II. Riparian Rights and Inverse Condemnation
In L&S Water Power, Inc. v. Piedmont Triad Regional Water Authority, downstream plaintiff hydroelectric power plants claimed inverse condemnation against upstream defendant public water authority over the diversion of water from the Deep River basin.
Plaintiff claimed that the upstream diversion by the public water company–which, it should be said, was done to “satisfy its projected water demand for the next 50 years or more”–decreased downstream flow and amounted to a taking of plaintiff’s riparian rights. Defendant claims the “reasonable use” doctrine insulates it from liability and, in any event, the State impoundment statutes and North Carolina Environmental Management Commission certificate (“EMC certificate”) also protect .
The North Carolina Court of Appeals found in favor of the plaintiffs and determined a taking had taken place, requiring the payment of compensation.

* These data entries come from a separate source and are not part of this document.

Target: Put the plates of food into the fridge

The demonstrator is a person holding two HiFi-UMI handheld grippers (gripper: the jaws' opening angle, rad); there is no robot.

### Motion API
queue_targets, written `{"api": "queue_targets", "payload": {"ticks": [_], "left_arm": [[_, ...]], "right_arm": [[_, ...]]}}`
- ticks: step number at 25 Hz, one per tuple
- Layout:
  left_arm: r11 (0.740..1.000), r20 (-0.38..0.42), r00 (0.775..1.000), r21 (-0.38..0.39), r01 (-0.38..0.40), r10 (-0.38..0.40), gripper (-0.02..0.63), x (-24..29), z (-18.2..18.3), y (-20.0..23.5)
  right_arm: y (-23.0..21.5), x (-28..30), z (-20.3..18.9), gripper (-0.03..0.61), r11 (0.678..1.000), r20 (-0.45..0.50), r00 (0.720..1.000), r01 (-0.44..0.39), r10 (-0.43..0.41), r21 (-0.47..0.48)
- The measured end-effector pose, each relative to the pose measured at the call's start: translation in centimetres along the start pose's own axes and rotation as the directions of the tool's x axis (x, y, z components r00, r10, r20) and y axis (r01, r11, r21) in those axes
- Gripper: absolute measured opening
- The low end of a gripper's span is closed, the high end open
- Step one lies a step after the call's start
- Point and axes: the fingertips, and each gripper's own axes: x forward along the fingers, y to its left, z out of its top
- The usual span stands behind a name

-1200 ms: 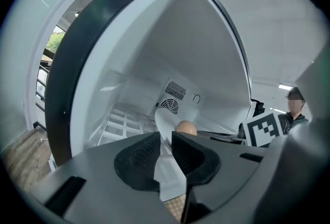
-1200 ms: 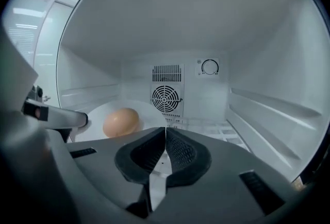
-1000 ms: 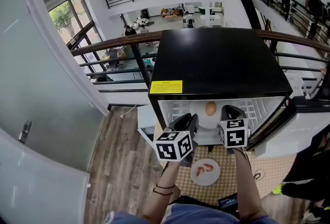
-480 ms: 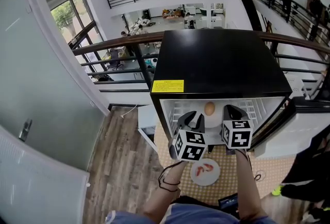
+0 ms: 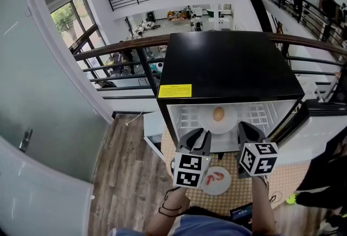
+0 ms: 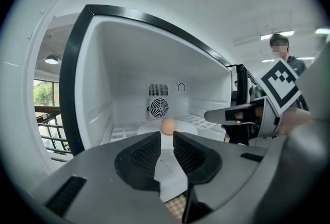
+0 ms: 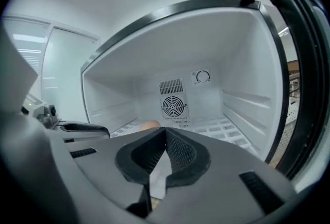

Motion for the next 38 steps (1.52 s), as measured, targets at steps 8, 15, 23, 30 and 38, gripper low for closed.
{"api": "queue_targets", "payload": {"ticks": [8, 15, 23, 30, 38], "left_arm": [[0.994, -0.007, 0.995, -0.056, 0.096, -0.097, 0.083, -3.8, -2.3, -1.6], [0.984, -0.074, 0.983, -0.081, 0.159, -0.165, 0.083, -6.0, -6.7, -2.3], [0.963, -0.123, 0.956, -0.092, 0.255, -0.265, 0.083, -8.2, -10.8, -3.5], [0.946, -0.094, 0.941, -0.053, 0.321, -0.325, 0.083, -9.8, -10.7, -4.5], [0.947, -0.035, 0.947, -0.053, 0.318, -0.32, 0.083, -12.5, -10.0, -6.7]], "right_arm": [[3.4, -3.5, -3.4, 0.015, 0.997, -0.041, 0.998, -0.055, 0.057, 0.06], [5.4, -5.4, -7.9, 0.015, 0.99, -0.099, 0.993, -0.046, 0.06, 0.134], [8.1, -8.1, -12.2, 0.015, 0.985, -0.151, 0.988, -0.012, 0.039, 0.173], [9.7, -10.5, -13.9, 0.015, 0.982, -0.165, 0.986, 0.009, 0.023, 0.191], [10.7, -14.7, -14.8, 0.015, 0.985, -0.171, 0.984, -0.02, 0.05, 0.172]]}}
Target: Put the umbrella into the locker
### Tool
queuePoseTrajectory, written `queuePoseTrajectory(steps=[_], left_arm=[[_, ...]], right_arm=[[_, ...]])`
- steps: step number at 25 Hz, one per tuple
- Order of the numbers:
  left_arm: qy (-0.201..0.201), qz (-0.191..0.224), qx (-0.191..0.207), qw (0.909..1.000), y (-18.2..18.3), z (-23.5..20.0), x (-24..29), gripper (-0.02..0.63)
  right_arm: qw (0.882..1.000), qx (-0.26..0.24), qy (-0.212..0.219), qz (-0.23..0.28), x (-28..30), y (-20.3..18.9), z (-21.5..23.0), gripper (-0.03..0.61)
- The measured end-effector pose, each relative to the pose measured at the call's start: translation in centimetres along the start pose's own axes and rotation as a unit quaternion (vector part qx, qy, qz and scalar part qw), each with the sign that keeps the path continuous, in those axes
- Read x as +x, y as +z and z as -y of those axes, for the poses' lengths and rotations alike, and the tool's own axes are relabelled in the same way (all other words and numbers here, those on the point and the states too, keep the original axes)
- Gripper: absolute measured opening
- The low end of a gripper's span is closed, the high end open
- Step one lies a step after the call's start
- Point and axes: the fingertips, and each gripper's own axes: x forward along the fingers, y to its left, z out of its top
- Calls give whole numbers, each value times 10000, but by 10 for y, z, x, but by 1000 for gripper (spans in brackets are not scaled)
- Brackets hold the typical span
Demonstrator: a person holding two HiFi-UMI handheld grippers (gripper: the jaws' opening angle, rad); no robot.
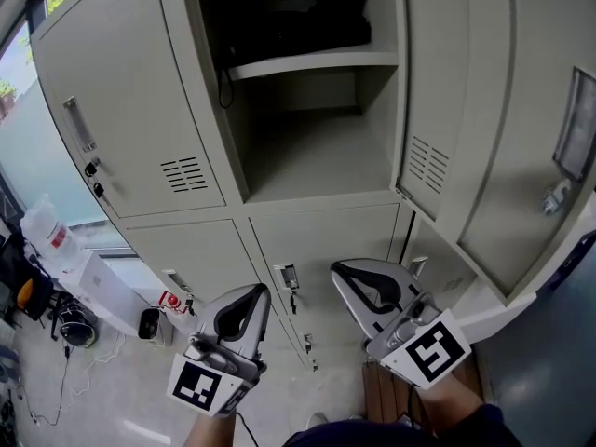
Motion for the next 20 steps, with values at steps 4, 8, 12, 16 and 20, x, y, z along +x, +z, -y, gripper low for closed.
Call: queuePoseTrajectory(steps=[4,8,12,16,20], left_arm=[[-68,-14,-22,10000,0,9,3,3],[-210,110,-65,9997,6,19,5,3],[-259,150,-93,9995,6,25,1,3],[-229,75,-86,9997,6,28,-2,3],[-198,30,-92,9998,6,31,-5,3]], right_arm=[[10000,33,17,24,-4,1,-2,6],[10000,78,27,13,-8,0,-4,6],[9999,114,59,-21,-10,-2,-10,6],[9999,141,90,-17,-12,-2,-15,6],[9999,123,93,5,-16,0,-18,6]])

The Court of Appeals held that (1) the “reasonable use” doctrine does not apply to inverse condemnation proceedings, like this one, and (2) nothing in the impoundment statutes or in the EMC certificate excuses a government from paying just compensation. The Supreme Court affirmed in a per curiam opinion.

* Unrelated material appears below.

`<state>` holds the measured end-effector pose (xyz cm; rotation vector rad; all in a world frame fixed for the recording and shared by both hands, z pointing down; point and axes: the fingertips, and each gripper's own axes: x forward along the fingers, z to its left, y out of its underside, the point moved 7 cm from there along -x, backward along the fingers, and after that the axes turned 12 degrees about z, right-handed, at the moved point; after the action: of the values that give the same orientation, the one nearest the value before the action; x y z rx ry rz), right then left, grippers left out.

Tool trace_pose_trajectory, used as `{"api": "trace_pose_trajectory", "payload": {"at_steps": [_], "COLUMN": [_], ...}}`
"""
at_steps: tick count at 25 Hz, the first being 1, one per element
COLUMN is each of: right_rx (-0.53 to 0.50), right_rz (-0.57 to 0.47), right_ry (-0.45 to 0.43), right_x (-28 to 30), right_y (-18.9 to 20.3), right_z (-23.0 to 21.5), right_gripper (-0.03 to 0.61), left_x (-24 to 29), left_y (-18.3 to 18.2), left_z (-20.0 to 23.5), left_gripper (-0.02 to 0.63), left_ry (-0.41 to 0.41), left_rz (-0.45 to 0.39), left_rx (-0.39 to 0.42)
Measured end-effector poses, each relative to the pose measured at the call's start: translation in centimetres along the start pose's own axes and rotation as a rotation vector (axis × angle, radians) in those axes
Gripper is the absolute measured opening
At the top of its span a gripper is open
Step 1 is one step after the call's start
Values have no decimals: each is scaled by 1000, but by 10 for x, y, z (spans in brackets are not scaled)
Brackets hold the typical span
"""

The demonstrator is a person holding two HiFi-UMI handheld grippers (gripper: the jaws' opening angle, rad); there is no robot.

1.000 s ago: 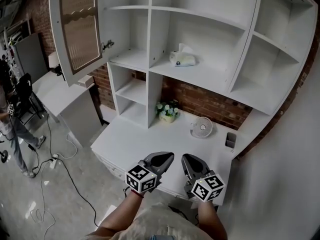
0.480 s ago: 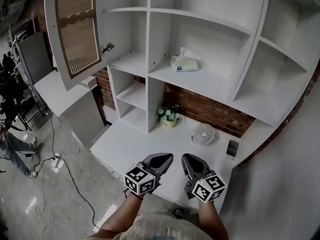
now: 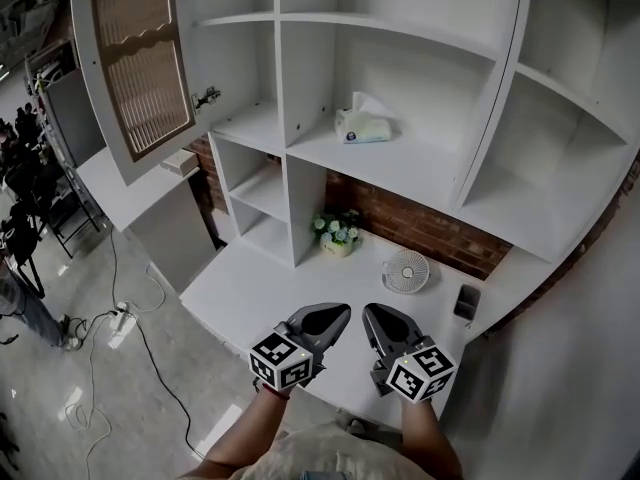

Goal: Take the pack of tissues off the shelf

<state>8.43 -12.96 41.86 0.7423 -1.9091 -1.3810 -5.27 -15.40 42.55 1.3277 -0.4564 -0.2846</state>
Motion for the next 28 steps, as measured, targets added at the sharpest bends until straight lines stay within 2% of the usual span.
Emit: {"api": "trace_pose_trajectory", "payload": {"at_steps": [15, 24, 28], "right_rx": [23, 29, 35], "right_rz": [14, 9, 3], "right_ry": [-38, -48, -53], "right_x": [-5, 0, 0], "right_y": [4, 2, 2], "right_z": [-27, -41, -45], "right_gripper": [18, 18, 18], "left_x": [20, 33, 36], "left_y": [0, -12, -21], "left_z": [-2, 1, 2], "left_gripper": [11, 14, 65], "left_ry": [-35, -38, -45], "left_rz": [-12, -2, 3], "left_rx": [-4, 33, 49]}}
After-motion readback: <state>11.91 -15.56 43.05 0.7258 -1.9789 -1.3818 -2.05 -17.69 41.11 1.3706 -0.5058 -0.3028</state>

III. Loan Foreclosures and Deficiency Lawsuits
In Blue Ridge Savings Bank, Inc. v. Mitchell, plaintiff filed suit to recover on a loan deficiency. Plaintiff loaned defendants $130,000, secured by certain property. Defendants defaulted on the promissory note, at which point plaintiff foreclosed and purchased the property at public sale for $100,000, leaving a $30,000 deficiency. Defendant fended plaintiff’s attempt to recover the deficiency amount on the basis that plaintiff’s $100,000 bid was “substantially less than the property’s true value” in violation of NCGS 45-21.36.
Distinguishing Supreme Court precedent that a 20% difference between appraised value and sale price triggers the protections of NCGS 45-21.36, the Court of Appeals determined that the 9% difference between appraisal and sale price is not “substantially less” than true value. The Supreme Court affirmed in a per curiam opinion.
A 9% profit margin isn’t bad on real estate, is it?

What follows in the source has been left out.